The House package would extend, through September, a 15 percent increase in SNAP benefits from December’s relief package that is slated to expire in June — likely before the economy has recovered and while food insecurity remains high. (See Appendix Table 3 for state-by-state impacts.) It would allow states to continue, through the summer, the Pandemic EBT (P-EBT) program, which provides grocery benefits to replace meals that children miss when they do not attend school or child care in person. Extending this benefit through the summer is important, providing a bridge to help families until school reopens, hopefully fully in-person, in September.

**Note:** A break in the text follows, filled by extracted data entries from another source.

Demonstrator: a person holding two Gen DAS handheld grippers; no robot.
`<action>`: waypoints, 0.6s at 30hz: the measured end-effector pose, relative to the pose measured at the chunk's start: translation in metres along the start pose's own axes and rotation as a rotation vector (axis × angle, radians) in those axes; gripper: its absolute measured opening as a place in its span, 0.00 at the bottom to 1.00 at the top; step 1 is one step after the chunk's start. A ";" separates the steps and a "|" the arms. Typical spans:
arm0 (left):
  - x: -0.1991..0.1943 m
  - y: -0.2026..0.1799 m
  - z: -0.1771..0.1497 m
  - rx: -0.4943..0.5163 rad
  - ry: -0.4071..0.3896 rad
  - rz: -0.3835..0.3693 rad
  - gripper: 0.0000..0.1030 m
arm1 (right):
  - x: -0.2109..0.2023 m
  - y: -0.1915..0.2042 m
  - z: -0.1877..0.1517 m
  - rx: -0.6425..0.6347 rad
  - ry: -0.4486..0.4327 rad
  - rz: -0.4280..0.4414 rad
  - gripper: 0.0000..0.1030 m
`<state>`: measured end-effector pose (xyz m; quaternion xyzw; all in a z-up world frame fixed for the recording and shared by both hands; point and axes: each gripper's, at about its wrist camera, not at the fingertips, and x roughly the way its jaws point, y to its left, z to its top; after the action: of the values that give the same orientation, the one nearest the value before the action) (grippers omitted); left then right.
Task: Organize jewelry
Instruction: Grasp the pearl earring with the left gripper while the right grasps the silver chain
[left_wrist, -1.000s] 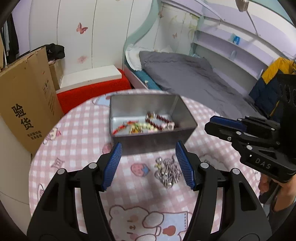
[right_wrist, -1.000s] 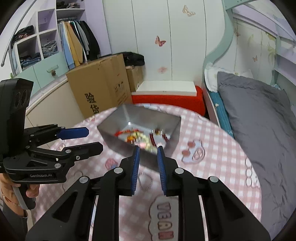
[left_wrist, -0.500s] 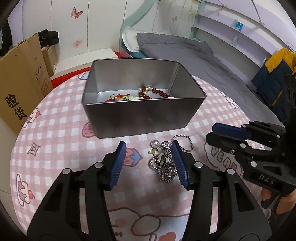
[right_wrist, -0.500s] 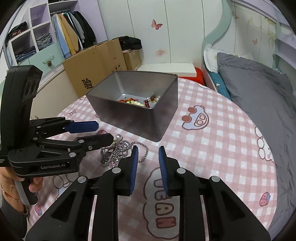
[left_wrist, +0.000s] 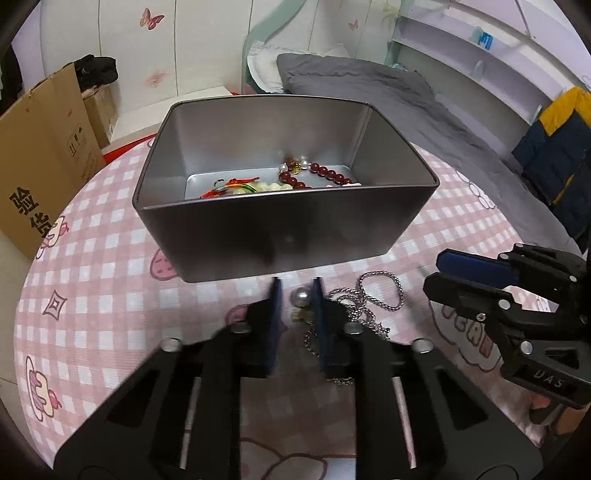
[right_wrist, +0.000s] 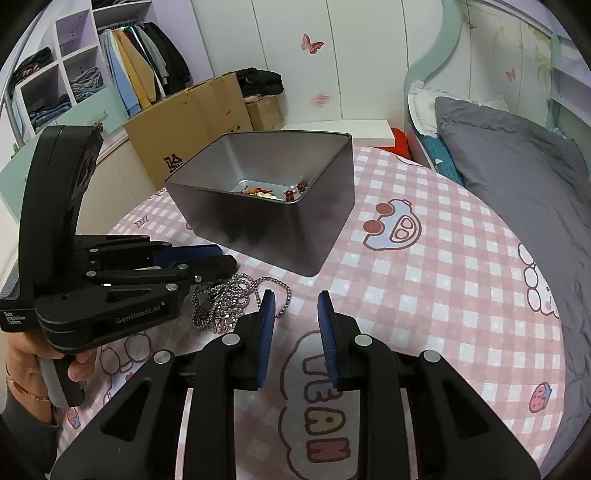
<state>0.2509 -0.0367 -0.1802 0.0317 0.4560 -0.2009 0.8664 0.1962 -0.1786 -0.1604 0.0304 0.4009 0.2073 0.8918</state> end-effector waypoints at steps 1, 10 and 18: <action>-0.001 0.001 0.000 -0.003 -0.004 0.005 0.10 | 0.000 0.001 0.001 0.000 0.000 -0.001 0.21; -0.037 0.030 -0.006 -0.111 -0.078 -0.058 0.10 | -0.005 0.008 0.002 -0.013 -0.007 0.005 0.22; -0.057 0.045 -0.016 -0.138 -0.099 -0.039 0.10 | 0.002 0.030 0.003 -0.050 0.016 0.027 0.22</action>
<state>0.2264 0.0271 -0.1496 -0.0470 0.4257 -0.1873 0.8840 0.1887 -0.1503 -0.1531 0.0120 0.4021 0.2296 0.8863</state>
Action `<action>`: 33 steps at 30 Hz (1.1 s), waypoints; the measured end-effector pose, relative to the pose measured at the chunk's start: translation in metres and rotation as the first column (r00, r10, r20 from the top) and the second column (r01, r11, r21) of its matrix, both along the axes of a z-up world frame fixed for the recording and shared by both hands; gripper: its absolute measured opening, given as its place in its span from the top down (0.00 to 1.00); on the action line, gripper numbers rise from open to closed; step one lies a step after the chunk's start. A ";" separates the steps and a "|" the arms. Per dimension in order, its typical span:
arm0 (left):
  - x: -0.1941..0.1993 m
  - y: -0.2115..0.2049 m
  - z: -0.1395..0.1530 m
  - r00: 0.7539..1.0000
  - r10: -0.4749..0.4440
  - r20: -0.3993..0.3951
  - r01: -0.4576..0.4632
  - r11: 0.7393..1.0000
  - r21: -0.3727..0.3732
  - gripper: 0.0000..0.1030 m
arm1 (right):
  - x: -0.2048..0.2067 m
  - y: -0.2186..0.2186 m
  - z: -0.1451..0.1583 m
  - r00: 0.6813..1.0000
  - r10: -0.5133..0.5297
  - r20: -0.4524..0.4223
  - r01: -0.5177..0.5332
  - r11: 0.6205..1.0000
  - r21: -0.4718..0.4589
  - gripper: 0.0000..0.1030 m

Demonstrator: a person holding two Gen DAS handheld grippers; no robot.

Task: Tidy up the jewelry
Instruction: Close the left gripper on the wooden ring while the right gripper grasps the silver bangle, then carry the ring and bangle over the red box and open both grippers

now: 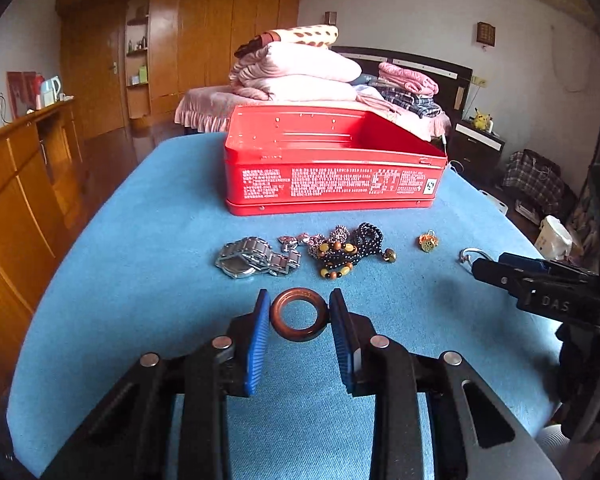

The package also would provide funds to modernize the WIC nutrition program for low-income women, infants, and children, support innovative service delivery, and temporarily raise the amount of fruit and vegetables that participants can get. These steps would improve a critical program that has been proven to boost health and cognitive outcomes for children but served fewer individuals in fiscal year 2020 than the prior year despite the surge in food hardship during the pandemic. And it would add $1 billion to the capped block grants for food assistance that Puerto Rico, American Samoa, and the Northern Mariana Islands receive instead of SNAP, enabling them to better meet their residents’ food assistance needs over the next several years.

Health

The House package would make comprehensive health coverage more affordable and accessible for millions of people during the current crisis.[8]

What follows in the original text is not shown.